§ WHAT IS NEEDED:
Nothing less than an exact copy of all the records is required.

INPUT Start Marker

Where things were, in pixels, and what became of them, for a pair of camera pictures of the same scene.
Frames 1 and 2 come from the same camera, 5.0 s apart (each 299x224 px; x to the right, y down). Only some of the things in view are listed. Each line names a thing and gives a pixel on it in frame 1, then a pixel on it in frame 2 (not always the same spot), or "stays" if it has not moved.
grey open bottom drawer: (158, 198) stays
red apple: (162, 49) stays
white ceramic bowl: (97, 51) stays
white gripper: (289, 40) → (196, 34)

INPUT End Marker

§ WORKED SOLUTION:
Where things were, in pixels, and what became of them, for a pair of camera pictures of the same scene.
Frames 1 and 2 come from the same camera, 5.0 s apart (each 299x224 px; x to the right, y down). Only some of the things in view are listed. Each line names a thing and gives a pixel on it in frame 1, then a pixel on it in frame 2 (not always the same spot), or "stays" if it has not moved.
grey open bottom drawer: (158, 198) stays
red apple: (162, 49) stays
white ceramic bowl: (97, 51) stays
white gripper: (289, 40) → (196, 34)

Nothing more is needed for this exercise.